[unisog] Mac OS X 10.4.x "DHCP client sometimes remains BOUND after sending DHCPDISCOVER" bug

Irwin Tillman irwin at princeton.edu
Tue Jan 30 21:37:19 GMT 2007


At Princeton we've been seeing IP address conflicts due to an issue in Mac OS X 10.4.x.
As I suspect other schools with high DHCP lease churn rates from Mac OS X 10.4.x
clients may experience the same bug, I thought I'd post the details for you.

----

Since September 2005 (yes, 2005) I've been seeing a DHCP client issue from
Mac OS 10.4.x systems at Princeton University, where I maintain DHCP service.
I call it the Mac OS X 10.4.x "DHCP client sometimes remains BOUND after sending 
DHCPDISCOVER" bug.

I reported it to Apple (Apple Bug Reporter Problem ID 4904550);
Apple's examined it and confirmed that Mac OS X does indeed behave
this way, and that they believe this behavior is correct (is consistent
with RFC 2131).   I believe the behavior violates RFC 2131.
If the behavior is part of an implementation of 'Detection of Network Attachment 
in IPv4 (DNAv4)', then it also violates RFC 4436.

Depending on how your DHCP server operates, this behavior may result
in Macs using IP addresses no longer leased to them, interfering
with network service to other devices.  (This is dependant on 
the DHCP server behavior; some DHCP servers can tolerate a client
that malfunctions in this way.)

If you don't monitor for this particular problem (i.e. that your DHCP clients
are using IP addresses no longer leased to them), you may not be
aware of the problem.  You might hear sporadic complaints from victims
when they are leased an IP address that is "stolen" by another device
(i.e. the malfunctioning Mac OS X 10.4.x device).  But given that the victim
may work around the problem by requesting a new DHCP lease, you may 
not receive many complaints from your customers; they may just chalk it up
to things being flaky.

If you have other network equipment monitoring DHCP traffic to infer the IP
addresses leased to clients, this behavior may also result in that equipment's
conclusions differing from the clients. (Again, this depends on 
whether that equipment can tolerate a client that malfunctions in this way.)

Apple currently believes that the behavior of the Mac OS X 10.4.x client
is correct; I was not able to convince them that the behavior is incorrect.
As a result, if you are affected by this problem, either you may choose to endure
the problem, or to replace the facilities (e.g. DHCP servers or DHCP-snooping equipment)
with others that are tolerant of the incorrect Mac OS X 10.4.x behavior.

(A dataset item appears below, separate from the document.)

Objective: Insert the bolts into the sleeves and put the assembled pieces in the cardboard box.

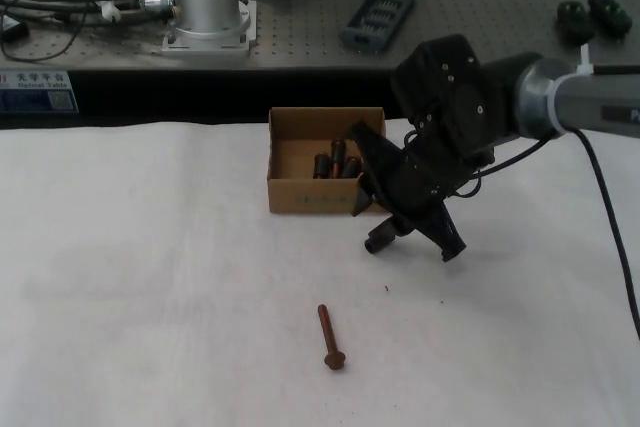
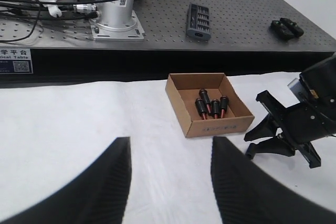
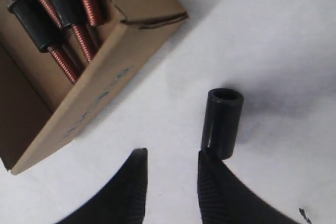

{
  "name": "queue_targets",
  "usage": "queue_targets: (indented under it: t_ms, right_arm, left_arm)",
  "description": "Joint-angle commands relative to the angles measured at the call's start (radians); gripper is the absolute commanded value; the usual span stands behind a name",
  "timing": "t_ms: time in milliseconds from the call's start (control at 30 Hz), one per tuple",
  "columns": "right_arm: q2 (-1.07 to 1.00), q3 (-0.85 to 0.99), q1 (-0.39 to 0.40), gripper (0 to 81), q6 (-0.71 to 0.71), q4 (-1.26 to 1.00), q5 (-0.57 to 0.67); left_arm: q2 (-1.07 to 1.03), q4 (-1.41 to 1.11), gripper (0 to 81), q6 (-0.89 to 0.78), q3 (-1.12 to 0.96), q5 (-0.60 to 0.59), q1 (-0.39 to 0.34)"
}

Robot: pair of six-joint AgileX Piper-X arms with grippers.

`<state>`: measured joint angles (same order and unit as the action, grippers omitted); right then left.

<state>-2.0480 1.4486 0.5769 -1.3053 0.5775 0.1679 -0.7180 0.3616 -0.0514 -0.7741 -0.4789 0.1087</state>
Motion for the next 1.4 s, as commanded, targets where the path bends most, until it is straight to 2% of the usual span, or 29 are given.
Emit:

Below is a (lengthy) technical description.

Irwin Tillman
OIT Network Systems / Princeton University

--

Mac OS X 10.4.x "DHCP client sometimes remains BOUND after sending DHCPDISCOVER" bug
January 30 2007

* Technical Overview:

Some time after obtaining a DHCP lease (entering the DHCP BOUND state), the
client sends one or more DHCPDISCOVER packet. This implies the client has
returned to the DHCP INIT state, relinquishing the old DHCP lease. In some
cases, the client ignores all offers sent in response to the DHCPDISCOVER
packet(s), or all those offers never reach the client (e.g. are dropped by the
network). However, instead of remaining in the DHCP INIT state, the client
continues to act as if the old DHCP lease is still in the BOUND state. It keeps
using the IP address from the old lease (even trying to RENEW and later REBIND
the old lease).

Because other DHCP clients may be leased the IP address after the first client
relinquishes its lease on the address, the first client's continued use of that
IP address interferes with service to those other clients.

I can positively confirm that the problem began no later than September 2005. At
that time, Mac OS X 10.4.2 was the latest version of the OS available. Prior to
then, I did not see the Mac OS X clients here exhibit this problem. Based on
that, I believe the issue was introduced into Mac OS X in version 10.4.2 or
earlier. Given that 10.4 was released in late April 2005, and the usage at our
institution would tend to make it difficult to notice over the Summer (when most
of our customers are away), I can imagine the problem may have been introduced
as far back as version 10.4 or 10.4.1.

At Princeton, the problem has slowly grown from a rare occurence to a frequent
problem. That's due to the growth in number of Mac OS X 10.4.x systems at our
site, and due to the higher DHCP lease churn rate for each client (associated
with the increasing use of wireless laptops that connect and disconnect often).
At first I detected only a few incidents per month throughout our entire
institution; by now I generally see several each day.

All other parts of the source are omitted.